Once the pictures are set aside, repeat all of the data below exactly.

⁂

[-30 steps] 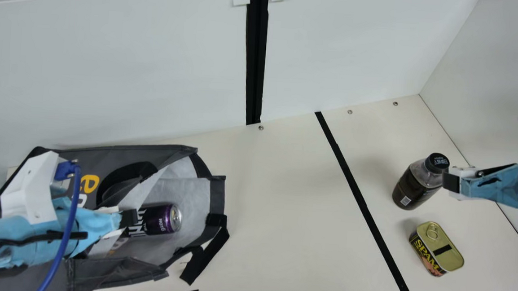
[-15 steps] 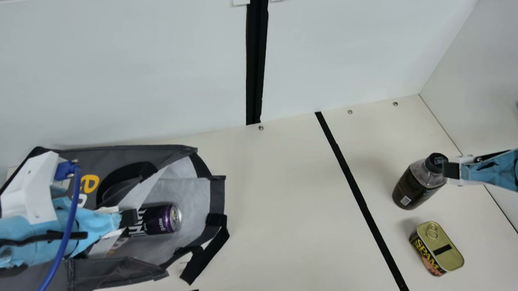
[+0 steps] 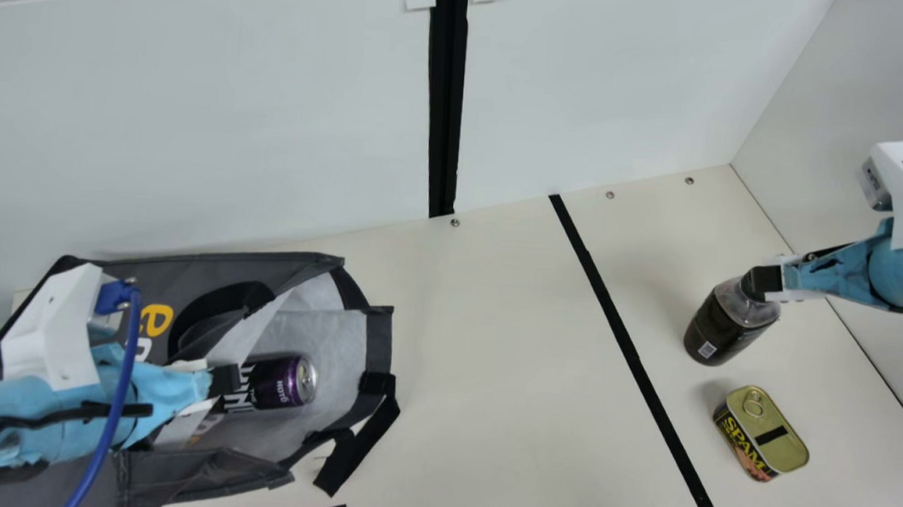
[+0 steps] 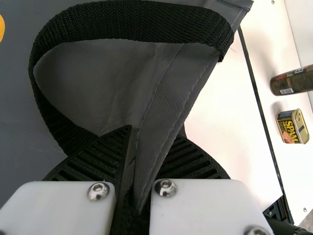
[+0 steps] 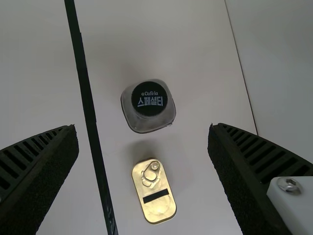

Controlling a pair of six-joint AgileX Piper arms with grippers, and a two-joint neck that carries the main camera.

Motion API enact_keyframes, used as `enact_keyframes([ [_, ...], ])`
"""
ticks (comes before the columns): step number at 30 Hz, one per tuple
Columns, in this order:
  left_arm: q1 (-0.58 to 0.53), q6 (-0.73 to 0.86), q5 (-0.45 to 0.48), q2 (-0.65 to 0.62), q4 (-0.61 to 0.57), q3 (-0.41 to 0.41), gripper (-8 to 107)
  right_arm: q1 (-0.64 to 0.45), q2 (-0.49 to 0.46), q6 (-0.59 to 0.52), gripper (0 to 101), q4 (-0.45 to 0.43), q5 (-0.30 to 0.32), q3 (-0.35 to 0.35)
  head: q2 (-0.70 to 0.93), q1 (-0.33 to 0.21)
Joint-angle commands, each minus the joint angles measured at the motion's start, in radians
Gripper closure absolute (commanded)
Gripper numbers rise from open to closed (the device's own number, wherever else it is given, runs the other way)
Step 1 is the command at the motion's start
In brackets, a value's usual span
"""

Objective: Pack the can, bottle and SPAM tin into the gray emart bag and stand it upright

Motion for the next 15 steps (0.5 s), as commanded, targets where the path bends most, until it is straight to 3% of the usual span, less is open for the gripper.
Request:
enact_keyframes([
  [1, 0.0, 0.0, 0.0, 0.0, 0.0, 0.0, 107, 0.005, 0.021, -0.002, 6, -0.006, 0.001, -0.009, -0.002, -0.023],
  [15, 0.0, 0.0, 0.0, 0.0, 0.0, 0.0, 107, 0.049, 0.165, -0.027, 6, -0.039, 0.001, -0.088, -0.002, -0.023],
])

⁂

Written solution ->
[-30 steps] 
[-15 steps] 
[+0 steps] 
[+0 steps] 
[+0 steps] 

Controlling a pair of six-joint AgileX Piper arms with grippers, and a two-joint neck that carries the main camera.

Motion API enact_keyframes, used as `enact_keyframes([ [_, ...], ])`
"""
ticks (comes before the columns): step number at 30 Hz, one per tuple
Columns, in this order:
  left_arm: q1 (-0.58 to 0.53), q6 (-0.73 to 0.86), q5 (-0.45 to 0.48), q2 (-0.65 to 0.62), q4 (-0.61 to 0.57), q3 (-0.41 to 0.41), gripper (-8 to 107)
  right_arm: q1 (-0.64 to 0.45), q2 (-0.49 to 0.46), q6 (-0.59 to 0.52), gripper (0 to 101), q4 (-0.45 to 0.43), q5 (-0.30 to 0.32), q3 (-0.35 to 0.35)
  head: q2 (-0.70 to 0.93), q1 (-0.33 to 0.21)
Joint-angle commands, each minus the joint angles measured at the motion's start, in radians
Gripper closure absolute (commanded)
Gripper numbers rise from open to closed (the device's own number, wherever else it is given, runs the other way)
Step 1 is the command at the motion's start
In brackets, a value's usual span
"""

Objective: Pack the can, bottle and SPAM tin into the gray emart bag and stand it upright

Motion for the next 15 steps (0.5 s), as commanded, targets where the path bends most, until it is straight to 3% of the usual span, less is open for the gripper.
Request:
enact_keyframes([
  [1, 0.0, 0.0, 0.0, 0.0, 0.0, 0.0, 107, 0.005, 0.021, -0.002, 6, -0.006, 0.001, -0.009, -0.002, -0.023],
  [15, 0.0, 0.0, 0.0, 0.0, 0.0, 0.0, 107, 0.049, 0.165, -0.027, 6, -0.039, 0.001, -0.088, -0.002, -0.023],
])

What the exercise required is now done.